Selbst der fairste Prozess vor einem internationalen Gericht wäre in den Augen eines fanatischen Islamisten kein fairer Prozess, sondern nur ein Erniedrigung Osama Bin Ladens, eines frommen Moslems, eine weitere Demütigung des Islam, eine Gewalt- und Machtausübung im Dienste Amerikas oder des internationalen Zionismus. Ganz nüchtern betrachtet, ist mir wohler zu Mute, dass dieser Herr Bin Laden auf eine möglicherweise unkorrekte Art zu Tode kam und alle heiligen Krieger dieser Welt ihre Rache- und Todesschwüre gegen die Ungläubigen, so wie auch schon vor seinem Tod weiter in den Himmel schreien, als er säße eventuell lebenslänglich in einem (europäischen??) Gefängnis und Angehörige humanitärer Organisationen, Urlauber, Korrespondenten oder sonst irgendwelche unschuldigen Menschen eines (europäischen?) Landes, würden wiederum zu Objekten von Entführungen, um den großen Meister frei zu pressen. Welches Land würde ihn denn überhaupt als Häftling aufnehmen wollen, sagt es mir bitte meine lieben Moralisten? Deutschland vielleicht? Oder wir gar das neutrale Österreich? Gott behüte!

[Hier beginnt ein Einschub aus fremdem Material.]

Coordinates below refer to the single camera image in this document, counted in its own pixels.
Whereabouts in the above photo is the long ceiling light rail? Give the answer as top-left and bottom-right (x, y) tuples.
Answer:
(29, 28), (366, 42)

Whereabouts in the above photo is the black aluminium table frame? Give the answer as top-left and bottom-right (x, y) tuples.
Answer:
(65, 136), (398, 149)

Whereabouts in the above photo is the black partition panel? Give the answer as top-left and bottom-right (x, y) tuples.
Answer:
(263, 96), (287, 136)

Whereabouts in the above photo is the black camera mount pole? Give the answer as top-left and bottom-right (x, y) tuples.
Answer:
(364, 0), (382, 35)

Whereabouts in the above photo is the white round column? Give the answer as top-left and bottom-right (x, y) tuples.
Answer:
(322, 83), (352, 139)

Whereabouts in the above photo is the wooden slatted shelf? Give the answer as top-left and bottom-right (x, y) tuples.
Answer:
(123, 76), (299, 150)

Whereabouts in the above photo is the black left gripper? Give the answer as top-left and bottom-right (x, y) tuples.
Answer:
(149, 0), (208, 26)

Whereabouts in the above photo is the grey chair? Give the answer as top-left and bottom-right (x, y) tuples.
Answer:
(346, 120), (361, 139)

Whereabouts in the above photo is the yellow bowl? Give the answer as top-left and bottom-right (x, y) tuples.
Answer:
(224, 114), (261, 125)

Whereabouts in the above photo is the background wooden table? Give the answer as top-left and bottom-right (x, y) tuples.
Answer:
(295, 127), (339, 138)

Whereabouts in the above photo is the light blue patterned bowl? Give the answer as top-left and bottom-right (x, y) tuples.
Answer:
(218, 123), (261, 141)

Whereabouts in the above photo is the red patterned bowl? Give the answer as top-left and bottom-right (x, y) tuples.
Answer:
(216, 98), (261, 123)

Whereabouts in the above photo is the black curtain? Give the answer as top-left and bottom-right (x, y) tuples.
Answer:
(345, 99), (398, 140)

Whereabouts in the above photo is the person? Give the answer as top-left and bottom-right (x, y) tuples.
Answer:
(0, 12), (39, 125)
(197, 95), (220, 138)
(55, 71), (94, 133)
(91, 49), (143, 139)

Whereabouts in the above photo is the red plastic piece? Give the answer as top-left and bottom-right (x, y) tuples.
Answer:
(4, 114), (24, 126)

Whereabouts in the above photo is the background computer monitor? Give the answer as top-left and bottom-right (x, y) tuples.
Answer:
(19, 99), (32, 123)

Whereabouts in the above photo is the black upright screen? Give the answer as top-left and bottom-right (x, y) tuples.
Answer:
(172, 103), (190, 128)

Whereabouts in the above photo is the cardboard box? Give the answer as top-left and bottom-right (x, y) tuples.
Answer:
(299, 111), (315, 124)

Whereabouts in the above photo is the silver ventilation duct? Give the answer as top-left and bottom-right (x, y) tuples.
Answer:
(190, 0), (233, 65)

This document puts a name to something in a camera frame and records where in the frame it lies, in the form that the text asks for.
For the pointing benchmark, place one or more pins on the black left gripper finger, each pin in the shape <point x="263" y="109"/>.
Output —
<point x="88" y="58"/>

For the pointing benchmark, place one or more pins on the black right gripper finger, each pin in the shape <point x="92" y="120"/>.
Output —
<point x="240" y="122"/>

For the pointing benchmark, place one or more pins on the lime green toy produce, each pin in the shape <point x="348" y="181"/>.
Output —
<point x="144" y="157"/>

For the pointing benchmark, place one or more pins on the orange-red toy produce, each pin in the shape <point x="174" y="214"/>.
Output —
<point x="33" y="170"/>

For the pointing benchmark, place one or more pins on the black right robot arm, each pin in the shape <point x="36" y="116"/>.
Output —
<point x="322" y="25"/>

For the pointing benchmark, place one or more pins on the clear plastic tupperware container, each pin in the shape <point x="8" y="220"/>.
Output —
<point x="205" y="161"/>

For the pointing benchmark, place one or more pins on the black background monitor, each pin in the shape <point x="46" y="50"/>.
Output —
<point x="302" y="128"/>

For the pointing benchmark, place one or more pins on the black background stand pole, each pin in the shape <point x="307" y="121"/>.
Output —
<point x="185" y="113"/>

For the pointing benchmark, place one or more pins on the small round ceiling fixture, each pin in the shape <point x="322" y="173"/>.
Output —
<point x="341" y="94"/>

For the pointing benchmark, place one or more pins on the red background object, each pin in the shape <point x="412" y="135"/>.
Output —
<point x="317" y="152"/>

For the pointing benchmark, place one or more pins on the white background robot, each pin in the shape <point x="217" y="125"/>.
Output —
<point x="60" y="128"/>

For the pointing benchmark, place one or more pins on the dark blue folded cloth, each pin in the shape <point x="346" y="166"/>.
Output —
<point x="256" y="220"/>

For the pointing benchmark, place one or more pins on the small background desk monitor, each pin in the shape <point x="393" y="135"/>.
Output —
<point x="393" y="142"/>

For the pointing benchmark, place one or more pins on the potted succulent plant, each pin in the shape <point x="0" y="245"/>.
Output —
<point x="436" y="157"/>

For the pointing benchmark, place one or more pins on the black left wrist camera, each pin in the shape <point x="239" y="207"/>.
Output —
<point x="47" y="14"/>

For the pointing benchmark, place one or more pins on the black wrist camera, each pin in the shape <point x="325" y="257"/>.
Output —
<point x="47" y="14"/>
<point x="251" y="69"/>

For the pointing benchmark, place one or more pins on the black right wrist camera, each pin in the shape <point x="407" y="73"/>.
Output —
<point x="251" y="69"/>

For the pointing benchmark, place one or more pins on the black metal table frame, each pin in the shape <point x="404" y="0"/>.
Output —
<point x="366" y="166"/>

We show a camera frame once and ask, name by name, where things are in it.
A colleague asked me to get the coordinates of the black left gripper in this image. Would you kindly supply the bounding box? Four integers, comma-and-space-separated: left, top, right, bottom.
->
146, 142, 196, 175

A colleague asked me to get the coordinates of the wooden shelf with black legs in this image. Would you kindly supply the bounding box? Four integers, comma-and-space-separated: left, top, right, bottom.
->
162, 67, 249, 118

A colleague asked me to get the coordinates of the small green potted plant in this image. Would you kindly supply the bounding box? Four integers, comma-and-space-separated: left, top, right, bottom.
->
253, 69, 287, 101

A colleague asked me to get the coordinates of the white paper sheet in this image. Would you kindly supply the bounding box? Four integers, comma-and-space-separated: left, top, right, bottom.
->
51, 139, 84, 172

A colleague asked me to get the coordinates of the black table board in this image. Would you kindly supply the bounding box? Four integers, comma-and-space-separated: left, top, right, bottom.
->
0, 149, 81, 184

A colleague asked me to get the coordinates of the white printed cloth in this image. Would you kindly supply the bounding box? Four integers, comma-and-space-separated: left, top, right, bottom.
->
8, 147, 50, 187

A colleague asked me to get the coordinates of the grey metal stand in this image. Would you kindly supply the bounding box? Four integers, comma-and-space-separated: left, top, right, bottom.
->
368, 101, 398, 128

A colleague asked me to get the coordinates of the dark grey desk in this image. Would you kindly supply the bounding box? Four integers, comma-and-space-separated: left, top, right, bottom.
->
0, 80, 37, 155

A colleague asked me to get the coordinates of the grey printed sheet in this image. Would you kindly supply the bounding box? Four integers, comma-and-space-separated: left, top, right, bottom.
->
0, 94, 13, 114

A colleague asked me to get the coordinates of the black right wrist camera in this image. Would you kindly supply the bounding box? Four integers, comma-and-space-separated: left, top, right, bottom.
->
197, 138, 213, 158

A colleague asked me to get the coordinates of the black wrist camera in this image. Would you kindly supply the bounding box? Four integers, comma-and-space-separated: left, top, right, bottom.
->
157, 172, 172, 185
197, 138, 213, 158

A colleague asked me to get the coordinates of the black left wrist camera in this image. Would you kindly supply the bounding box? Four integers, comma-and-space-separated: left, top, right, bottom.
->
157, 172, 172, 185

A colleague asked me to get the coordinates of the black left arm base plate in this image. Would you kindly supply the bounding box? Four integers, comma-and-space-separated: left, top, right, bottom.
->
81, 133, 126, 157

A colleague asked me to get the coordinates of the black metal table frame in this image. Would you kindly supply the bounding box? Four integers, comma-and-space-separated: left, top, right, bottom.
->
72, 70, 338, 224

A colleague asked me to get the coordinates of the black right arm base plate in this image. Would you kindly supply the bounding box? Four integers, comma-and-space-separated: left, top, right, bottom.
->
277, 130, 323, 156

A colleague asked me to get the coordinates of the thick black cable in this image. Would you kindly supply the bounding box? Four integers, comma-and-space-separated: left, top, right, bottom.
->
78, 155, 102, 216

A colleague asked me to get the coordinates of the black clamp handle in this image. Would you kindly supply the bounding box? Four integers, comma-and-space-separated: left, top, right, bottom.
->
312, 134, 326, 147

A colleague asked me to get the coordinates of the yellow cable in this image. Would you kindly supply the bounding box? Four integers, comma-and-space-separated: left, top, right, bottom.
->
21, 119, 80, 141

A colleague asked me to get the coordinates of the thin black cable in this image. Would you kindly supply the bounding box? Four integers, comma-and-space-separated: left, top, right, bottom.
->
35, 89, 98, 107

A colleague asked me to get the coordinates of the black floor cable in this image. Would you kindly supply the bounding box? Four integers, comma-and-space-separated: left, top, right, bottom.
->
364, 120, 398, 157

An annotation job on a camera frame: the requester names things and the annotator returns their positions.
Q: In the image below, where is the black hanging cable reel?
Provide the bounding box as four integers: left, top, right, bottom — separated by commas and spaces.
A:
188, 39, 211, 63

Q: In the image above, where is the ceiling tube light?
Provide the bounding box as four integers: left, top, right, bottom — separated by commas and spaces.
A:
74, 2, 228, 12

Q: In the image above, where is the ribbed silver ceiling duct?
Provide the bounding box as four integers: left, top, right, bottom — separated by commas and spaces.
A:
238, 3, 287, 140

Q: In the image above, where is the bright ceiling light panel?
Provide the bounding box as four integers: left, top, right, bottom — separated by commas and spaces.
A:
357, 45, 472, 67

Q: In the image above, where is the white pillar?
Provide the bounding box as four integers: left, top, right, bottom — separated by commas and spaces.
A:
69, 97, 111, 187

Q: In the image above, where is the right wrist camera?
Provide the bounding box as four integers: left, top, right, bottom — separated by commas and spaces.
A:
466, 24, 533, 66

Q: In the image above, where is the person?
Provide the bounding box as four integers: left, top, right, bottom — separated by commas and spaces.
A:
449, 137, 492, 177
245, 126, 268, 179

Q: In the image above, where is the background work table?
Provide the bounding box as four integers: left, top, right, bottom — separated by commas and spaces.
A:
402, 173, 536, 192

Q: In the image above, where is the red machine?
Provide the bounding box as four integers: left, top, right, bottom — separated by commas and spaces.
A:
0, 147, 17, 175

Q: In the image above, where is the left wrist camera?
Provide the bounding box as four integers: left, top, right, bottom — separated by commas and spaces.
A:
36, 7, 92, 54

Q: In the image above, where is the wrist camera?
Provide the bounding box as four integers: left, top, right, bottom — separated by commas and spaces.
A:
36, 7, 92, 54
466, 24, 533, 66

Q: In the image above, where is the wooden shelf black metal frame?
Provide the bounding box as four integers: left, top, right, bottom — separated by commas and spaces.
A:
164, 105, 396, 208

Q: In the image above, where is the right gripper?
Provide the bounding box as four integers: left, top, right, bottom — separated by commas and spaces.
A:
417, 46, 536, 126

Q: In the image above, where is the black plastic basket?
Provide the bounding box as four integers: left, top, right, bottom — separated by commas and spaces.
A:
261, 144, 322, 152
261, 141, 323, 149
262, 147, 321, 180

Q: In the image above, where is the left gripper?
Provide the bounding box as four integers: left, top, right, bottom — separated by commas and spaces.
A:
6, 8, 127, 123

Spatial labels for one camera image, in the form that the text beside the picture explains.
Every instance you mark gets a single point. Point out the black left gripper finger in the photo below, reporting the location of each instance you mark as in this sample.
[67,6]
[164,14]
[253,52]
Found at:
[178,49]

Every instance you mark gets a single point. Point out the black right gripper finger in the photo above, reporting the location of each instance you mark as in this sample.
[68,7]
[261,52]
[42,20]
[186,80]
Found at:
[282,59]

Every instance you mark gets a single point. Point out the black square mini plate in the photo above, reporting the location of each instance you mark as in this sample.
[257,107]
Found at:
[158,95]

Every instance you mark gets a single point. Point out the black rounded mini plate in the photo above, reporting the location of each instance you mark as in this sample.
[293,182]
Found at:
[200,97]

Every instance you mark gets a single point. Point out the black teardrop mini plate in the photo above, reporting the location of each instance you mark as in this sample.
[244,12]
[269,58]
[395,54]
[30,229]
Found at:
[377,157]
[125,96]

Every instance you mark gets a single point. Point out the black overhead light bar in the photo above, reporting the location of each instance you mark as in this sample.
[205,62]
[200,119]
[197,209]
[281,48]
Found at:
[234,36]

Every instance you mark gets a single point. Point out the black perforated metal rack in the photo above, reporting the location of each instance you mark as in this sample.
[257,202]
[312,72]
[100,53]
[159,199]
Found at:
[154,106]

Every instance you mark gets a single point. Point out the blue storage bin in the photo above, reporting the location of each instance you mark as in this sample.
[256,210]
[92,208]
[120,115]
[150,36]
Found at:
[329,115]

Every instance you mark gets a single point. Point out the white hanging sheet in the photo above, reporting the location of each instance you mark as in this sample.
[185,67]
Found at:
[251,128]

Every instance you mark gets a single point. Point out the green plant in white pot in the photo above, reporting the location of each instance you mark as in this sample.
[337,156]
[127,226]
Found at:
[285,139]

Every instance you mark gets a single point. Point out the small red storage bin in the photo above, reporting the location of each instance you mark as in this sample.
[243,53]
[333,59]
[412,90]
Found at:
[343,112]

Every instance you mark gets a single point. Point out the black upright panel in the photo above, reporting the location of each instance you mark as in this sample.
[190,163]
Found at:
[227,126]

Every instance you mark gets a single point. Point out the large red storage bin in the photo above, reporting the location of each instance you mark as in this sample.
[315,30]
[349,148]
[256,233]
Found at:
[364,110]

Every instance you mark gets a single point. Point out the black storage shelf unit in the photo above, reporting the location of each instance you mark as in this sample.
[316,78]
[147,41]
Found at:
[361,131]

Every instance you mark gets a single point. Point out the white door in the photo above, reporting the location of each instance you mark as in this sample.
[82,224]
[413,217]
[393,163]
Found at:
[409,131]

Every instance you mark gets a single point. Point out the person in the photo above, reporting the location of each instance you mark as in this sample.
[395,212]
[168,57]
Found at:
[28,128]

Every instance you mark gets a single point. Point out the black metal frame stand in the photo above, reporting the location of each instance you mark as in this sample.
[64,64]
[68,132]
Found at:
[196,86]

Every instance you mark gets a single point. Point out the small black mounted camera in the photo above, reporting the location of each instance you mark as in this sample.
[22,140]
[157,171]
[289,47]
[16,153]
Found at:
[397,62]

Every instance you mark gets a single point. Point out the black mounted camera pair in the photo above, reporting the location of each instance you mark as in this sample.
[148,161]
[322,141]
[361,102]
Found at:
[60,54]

Ich habe einmal vor langer Zeit, Anfang der 70er Jahre, einer Veranstaltung der engagierten Sängerin und Friedensaktivistin Joan Baez beigewohnt. Ihren leidenschaftlichen Ausführungen gegen den schmutzigen Krieg, den ihr Land gerade in Vietnam führte, konnte ich mit großer Zustimmung folgen, doch als sie sich zu der pazifistischen These verstieg, dass auch das militärische Engagement ihres Landes gegen den Hitlerfaschismus abzulehnen sei, es gäbe sicher auch andere Mittel, der deutschen Militärmacht zu trotzen, da war für mich Joan Baez politisch gestorben. Auch Moralisten können fanatisch sein. Und wie.
Das ist bei ihnen, wie ich noch in meinem Buch zeigen werde, gar keine inhaltliche Frage, sondern, wie bei anderen Fanatikern auch, eher ein persönliches Problem. Deswegen gleichen sie sich in ihrer heiligen Inbrunst und in ihrem missionarischen Eifer auch so sehr. Ganz egal welcher Schrift oder welchem Moralkodex sie gerade folgen. Ich hoffe, Sie halten mich jetzt nicht für unmoralisch. Wo ich doch Moral nicht nur für eine äußerst wichtige zivilisatorische Errungenschaft halte, sondern selbst meist viel zu moralisch bin. Aber hin und wieder gönne ich mir auch ein wenig Unkorrektheit!